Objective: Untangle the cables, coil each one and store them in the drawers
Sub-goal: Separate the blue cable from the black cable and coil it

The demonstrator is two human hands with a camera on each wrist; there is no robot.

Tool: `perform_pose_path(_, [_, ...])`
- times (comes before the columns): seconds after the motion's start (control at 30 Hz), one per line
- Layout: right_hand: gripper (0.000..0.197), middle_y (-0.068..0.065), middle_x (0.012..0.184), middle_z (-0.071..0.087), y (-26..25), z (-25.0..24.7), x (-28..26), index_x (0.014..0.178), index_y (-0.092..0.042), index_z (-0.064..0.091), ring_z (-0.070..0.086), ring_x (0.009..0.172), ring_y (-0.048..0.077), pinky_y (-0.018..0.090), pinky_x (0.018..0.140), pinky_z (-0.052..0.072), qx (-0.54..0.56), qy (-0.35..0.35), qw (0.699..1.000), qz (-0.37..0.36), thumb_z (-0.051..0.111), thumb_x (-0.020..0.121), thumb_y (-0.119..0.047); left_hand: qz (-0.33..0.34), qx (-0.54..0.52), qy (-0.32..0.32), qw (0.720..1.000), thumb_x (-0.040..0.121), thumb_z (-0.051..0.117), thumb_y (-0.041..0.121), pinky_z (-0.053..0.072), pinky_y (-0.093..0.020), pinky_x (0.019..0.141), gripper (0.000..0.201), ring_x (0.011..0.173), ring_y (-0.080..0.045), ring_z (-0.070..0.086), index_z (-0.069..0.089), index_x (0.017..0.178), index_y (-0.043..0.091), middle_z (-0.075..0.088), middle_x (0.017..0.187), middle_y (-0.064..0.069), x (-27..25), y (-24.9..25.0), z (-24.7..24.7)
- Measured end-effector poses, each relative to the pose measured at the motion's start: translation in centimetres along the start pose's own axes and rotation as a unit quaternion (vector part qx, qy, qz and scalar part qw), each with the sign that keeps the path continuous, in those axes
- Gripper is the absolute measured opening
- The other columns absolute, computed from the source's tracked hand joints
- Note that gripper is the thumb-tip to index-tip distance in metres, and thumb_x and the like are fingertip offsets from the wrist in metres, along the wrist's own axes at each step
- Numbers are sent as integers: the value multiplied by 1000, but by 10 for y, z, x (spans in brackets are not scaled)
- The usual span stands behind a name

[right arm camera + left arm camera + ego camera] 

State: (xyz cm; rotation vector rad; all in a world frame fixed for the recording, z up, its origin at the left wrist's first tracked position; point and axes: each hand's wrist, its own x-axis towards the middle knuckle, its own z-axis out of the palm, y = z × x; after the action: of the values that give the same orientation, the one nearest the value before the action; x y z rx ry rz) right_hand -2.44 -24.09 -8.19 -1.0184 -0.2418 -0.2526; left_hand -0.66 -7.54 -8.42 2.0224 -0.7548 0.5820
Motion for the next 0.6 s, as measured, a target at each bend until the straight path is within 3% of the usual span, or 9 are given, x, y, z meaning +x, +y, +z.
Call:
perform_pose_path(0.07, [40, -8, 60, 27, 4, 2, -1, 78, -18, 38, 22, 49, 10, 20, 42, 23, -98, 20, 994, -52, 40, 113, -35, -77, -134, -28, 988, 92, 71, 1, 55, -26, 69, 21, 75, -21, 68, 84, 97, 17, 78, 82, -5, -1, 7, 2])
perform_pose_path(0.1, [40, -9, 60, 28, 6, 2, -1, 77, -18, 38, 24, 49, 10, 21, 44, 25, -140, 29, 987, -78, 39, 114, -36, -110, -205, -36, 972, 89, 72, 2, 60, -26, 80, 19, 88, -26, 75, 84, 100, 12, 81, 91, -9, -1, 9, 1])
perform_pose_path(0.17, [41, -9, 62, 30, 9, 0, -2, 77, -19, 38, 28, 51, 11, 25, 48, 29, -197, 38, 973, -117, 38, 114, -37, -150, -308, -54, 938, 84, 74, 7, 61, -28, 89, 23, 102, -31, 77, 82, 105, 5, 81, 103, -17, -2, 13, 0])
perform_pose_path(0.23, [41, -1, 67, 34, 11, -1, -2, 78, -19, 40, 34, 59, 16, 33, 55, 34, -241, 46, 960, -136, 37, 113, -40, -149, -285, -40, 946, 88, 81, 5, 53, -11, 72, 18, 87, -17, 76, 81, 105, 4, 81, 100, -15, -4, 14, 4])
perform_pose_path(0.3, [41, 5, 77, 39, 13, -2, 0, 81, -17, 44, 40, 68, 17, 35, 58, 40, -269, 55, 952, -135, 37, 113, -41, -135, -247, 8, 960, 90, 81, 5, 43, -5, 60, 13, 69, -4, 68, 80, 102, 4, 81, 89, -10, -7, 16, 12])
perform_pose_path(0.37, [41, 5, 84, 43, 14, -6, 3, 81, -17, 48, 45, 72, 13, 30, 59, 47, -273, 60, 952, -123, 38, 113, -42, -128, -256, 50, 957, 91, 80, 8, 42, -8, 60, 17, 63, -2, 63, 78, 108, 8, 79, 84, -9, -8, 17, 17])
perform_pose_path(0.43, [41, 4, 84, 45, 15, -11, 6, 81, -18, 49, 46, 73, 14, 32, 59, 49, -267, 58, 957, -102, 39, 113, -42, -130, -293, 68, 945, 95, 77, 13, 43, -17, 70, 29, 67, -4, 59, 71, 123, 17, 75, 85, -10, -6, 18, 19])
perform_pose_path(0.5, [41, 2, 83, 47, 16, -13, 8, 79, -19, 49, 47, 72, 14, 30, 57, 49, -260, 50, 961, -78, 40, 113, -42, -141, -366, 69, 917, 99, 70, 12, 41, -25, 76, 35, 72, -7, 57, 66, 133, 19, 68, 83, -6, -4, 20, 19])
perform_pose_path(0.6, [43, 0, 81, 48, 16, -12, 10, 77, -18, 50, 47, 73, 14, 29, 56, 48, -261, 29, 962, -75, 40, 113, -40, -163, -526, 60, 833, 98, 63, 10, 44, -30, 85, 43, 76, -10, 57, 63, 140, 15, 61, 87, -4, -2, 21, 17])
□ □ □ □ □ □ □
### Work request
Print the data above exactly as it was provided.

### Exercise result
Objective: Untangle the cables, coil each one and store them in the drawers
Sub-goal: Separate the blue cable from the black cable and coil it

The demonstrator is two human hands with a camera on each wrist; there is no robot.

Tool: `perform_pose_path(_, [_, ...])`
- times (comes before the columns): seconds after the motion's start (control at 30 Hz), one per line
- Layout: right_hand: gripper (0.000..0.197), middle_y (-0.068..0.065), middle_x (0.012..0.184), middle_z (-0.071..0.087), y (-26..25), z (-25.0..24.7), x (-28..26), index_x (0.014..0.178), index_y (-0.092..0.042), index_z (-0.064..0.091), ring_z (-0.070..0.086), ring_x (0.009..0.172), ring_y (-0.048..0.077), pinky_y (-0.018..0.090), pinky_x (0.018..0.140), pinky_z (-0.052..0.072), qx (-0.54..0.56), qy (-0.35..0.35), qw (0.699..1.000), qz (-0.37..0.36), thumb_z (-0.051..0.111), thumb_x (-0.020..0.121), thumb_y (-0.119..0.047); left_hand: qz (-0.33..0.34), qx (-0.54..0.52), qy (-0.32..0.32), qw (0.720..1.000), thumb_x (-0.040..0.121), thumb_z (-0.051..0.117), thumb_y (-0.041..0.121), pinky_z (-0.053..0.072), pinky_y (-0.093..0.020), pinky_x (0.019..0.141), gripper (0.000..0.201), ring_x (0.011..0.173), ring_y (-0.080..0.045), ring_z (-0.070..0.086), index_z (-0.069..0.089), index_x (0.017..0.178), index_y (-0.043..0.091), middle_z (-0.075..0.088), middle_x (0.017..0.187), middle_y (-0.064..0.069), x (-27..25), y (-24.9..25.0), z (-24.7..24.7)
- Measured end-effector poses, each relative to the pose measured at the motion's start: translation in centimetres along the start pose's own axes and rotation as a unit quaternion (vector part qx, qy, qz and scalar part qw), each with the sign that keeps the path continuous, in those axes
- Gripper is the absolute measured opening
- The other columns absolute, computed from the source's tracked hand joints
- Note that gripper is the thumb-tip to index-tip distance in metres, and thumb_x and the like are fingertip offsets from the wrist in metres, along the wrist's own axes at each step
- Numbers are sent as integers: the value multiplied by 1000, but by 10 for y, z, x (spans in brackets are not scaled)
- The usual span stands behind a name

[right arm camera + left arm camera + ego camera] 

State: (xyz cm; rotation vector rad; all in a world frame fixed for the recording, z up, its origin at the left wrist's first tracked position; point and axes: each hand's wrist, its own x-axis towards the middle knuckle, its own z-axis out of the palm, y = z × x; after the action: of the values that give the same orientation, the one nearest the value before the action; x y z rx ry rz) right_hand -2.44 -24.09 -8.19 -1.0184 -0.2418 -0.2526; left_hand -0.66 -7.54 -8.42 2.0224 -0.7548 0.5820
Motion for the next 0.6 s, as measured, a target at each bend until the straight path is within 3% of the usual span, or 9 are given, x, y, z meaning +x, +y, +z.
Call:
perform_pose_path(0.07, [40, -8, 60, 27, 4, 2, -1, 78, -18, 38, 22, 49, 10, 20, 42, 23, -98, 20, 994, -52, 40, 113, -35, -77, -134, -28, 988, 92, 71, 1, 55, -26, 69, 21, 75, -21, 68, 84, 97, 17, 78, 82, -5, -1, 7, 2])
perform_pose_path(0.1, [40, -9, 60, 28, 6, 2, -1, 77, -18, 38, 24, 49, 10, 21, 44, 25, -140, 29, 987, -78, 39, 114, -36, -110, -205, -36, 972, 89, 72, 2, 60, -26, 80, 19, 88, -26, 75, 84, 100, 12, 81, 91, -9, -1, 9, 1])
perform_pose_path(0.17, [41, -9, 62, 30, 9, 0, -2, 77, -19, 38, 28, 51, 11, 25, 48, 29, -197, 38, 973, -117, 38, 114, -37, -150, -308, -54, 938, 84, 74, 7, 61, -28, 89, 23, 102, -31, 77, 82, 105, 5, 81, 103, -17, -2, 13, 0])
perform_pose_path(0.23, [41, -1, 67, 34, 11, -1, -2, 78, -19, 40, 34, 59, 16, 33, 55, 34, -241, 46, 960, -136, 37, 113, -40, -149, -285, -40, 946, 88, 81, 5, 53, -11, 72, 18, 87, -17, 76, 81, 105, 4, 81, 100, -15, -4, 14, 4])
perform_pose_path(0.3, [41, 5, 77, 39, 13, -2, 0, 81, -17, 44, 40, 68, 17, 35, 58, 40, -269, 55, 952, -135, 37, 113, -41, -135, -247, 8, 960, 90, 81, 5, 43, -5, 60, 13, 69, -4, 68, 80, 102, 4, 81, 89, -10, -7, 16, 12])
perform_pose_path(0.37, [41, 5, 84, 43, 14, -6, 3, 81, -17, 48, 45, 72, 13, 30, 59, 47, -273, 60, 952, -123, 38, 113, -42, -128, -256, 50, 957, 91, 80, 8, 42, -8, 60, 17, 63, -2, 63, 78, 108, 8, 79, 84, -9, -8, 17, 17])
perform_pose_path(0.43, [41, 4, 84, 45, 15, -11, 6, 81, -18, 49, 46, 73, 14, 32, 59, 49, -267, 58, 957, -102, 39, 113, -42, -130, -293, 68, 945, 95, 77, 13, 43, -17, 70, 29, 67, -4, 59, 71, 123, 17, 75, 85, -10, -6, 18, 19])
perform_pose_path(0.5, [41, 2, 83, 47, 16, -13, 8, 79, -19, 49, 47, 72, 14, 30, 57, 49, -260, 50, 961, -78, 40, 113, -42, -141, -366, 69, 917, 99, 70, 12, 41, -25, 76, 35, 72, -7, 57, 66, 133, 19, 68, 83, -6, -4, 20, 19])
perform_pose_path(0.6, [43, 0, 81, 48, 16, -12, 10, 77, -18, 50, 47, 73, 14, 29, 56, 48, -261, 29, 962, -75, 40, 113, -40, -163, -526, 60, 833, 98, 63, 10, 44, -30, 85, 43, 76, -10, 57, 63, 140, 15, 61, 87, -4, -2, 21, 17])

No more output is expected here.